Jacobs asked the central office how tenth graders did on their first attempt at the Graduate Exit Exam (GEE), which they had to pass to graduate. “We had schools where 100 percent of the kids failed the GEE the first attempt, irrespective of their grades. Our A students couldn’t read, couldn’t write, couldn’t pass their first attempt at a graduation exam that at that time was at a seventh-grade level.”
“We have to do something,” Jacobs told her colleagues on the school board. “We are just lying to these children.” She proposed that they “reconstitute” failing high schools: close them down and restart from scratch, with a new principal and new teachers. Her colleagues stonewalled, and after three years and three months on the board, she threw up her hands and quit.

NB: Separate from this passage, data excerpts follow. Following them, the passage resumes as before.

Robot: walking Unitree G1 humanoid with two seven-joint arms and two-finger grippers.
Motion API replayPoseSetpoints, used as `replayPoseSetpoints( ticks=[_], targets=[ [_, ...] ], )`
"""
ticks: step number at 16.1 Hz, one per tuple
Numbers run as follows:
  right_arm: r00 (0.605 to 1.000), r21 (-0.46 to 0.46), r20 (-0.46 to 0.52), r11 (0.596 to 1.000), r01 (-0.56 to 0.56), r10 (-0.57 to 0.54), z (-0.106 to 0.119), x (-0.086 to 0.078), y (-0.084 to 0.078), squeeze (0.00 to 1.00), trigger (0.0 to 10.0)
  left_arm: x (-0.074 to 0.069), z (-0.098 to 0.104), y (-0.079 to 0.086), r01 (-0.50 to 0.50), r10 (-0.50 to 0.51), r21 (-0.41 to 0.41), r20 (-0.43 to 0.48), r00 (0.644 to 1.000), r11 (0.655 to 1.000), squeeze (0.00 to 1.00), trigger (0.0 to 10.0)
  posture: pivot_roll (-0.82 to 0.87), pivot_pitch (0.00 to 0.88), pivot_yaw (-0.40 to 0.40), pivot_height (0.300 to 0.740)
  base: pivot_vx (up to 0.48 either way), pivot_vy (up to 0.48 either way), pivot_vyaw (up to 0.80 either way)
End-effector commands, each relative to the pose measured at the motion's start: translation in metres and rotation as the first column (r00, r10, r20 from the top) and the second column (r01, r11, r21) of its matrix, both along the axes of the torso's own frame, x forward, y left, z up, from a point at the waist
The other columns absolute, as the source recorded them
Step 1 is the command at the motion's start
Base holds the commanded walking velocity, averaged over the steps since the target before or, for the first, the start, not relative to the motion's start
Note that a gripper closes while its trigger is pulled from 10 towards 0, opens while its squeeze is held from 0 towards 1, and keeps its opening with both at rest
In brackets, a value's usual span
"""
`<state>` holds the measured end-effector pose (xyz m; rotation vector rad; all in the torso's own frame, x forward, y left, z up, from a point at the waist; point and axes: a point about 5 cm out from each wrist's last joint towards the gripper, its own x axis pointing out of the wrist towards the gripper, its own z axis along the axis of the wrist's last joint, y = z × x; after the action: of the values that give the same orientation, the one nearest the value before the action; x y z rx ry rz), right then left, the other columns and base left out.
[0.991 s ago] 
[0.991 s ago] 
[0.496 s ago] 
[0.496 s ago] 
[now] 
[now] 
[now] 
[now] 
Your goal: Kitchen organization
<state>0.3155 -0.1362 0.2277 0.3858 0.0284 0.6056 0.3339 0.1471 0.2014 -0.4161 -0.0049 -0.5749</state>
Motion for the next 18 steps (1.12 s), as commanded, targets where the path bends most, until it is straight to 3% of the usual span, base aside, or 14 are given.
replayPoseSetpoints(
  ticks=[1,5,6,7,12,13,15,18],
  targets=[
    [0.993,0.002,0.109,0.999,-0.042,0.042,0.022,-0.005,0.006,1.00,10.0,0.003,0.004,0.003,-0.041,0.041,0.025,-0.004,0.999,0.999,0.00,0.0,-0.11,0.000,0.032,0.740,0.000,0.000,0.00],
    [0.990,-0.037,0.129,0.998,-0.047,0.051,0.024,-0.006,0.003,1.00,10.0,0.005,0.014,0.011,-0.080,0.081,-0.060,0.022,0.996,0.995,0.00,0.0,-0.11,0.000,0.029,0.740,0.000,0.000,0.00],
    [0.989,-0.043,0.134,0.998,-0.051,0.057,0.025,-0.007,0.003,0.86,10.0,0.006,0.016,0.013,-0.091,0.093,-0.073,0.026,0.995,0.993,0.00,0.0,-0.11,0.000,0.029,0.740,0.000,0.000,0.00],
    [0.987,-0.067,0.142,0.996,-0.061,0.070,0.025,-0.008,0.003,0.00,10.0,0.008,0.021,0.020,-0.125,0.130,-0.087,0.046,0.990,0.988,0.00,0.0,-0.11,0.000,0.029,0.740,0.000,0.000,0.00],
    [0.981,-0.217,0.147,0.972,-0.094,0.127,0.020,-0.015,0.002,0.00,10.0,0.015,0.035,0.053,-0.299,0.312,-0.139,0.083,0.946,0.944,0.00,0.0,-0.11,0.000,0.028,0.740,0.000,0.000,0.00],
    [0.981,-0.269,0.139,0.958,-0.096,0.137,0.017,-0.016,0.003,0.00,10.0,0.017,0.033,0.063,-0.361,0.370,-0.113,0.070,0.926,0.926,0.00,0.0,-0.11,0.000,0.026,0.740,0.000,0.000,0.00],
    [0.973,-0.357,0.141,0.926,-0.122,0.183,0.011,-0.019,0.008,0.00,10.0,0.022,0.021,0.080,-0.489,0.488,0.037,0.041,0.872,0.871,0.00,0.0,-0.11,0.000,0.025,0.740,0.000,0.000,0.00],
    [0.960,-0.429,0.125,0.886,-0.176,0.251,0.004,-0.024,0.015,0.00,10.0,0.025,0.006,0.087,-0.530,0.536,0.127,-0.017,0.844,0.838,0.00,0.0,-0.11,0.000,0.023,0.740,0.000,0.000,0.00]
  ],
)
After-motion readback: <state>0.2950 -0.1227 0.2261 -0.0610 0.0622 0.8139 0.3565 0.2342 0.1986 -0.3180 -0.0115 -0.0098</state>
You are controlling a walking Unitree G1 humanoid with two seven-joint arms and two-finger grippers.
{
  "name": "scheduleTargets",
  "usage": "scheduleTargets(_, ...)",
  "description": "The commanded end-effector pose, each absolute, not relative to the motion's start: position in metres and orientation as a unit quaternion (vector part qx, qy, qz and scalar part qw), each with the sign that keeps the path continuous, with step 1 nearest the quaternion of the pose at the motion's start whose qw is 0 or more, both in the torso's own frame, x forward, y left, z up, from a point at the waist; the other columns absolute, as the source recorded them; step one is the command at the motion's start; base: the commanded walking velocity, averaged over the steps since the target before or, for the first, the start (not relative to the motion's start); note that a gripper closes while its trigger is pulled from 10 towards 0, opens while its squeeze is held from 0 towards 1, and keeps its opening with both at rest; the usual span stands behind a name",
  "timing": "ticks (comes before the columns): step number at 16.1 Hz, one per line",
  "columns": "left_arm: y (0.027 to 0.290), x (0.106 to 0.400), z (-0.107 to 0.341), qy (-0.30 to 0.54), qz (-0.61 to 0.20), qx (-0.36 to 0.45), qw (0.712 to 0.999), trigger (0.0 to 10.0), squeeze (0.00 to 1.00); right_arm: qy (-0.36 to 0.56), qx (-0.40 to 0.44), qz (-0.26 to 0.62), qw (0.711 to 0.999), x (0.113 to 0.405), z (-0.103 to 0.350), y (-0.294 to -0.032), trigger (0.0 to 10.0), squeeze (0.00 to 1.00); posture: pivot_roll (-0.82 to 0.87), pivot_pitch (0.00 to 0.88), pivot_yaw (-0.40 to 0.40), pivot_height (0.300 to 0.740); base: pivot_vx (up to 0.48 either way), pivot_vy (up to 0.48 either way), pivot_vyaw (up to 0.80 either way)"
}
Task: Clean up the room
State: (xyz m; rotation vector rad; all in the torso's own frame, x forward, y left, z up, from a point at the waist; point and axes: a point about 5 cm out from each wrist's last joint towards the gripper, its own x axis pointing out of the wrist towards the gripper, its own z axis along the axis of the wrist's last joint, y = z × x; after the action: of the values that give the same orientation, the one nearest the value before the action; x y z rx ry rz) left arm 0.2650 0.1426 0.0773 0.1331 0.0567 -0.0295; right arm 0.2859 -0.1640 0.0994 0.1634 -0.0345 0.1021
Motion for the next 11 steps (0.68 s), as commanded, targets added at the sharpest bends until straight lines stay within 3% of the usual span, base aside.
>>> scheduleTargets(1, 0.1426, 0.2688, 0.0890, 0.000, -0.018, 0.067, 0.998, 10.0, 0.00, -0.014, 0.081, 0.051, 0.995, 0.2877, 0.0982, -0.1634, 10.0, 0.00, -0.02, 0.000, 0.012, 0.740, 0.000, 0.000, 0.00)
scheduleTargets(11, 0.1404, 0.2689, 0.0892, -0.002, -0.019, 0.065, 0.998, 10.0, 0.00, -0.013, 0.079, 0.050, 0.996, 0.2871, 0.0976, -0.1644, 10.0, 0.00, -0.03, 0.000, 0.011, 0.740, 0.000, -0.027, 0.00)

But it is not in Leslie Jacobs’s nature to give up. Instead, she convinced newly elected Governor Mike Foster, a Republican she had worked with on workers’ compensation reform when he was in the state senate, to put her on the state Board of Elementary and Secondary Education (BESE—pronounced like the cow). Foster was not exactly a progressive reformer: he had promised to abolish the board, give back federal Goals 2000 money, and focus the schools on character education.
But Jacobs kept after him, and it was not long before the new governor succumbed. “I remember sitting to his left at one meeting,” she says. “I took a pen in my hand, and I said, ‘Governor, this pen is your magic wand. Exactly what law do you want to pass to teach character education, when we can’t teach kids to read?’ ” Foster finally told her to do what she wanted with the board—as long as it didn’t involve a constitutional amendment.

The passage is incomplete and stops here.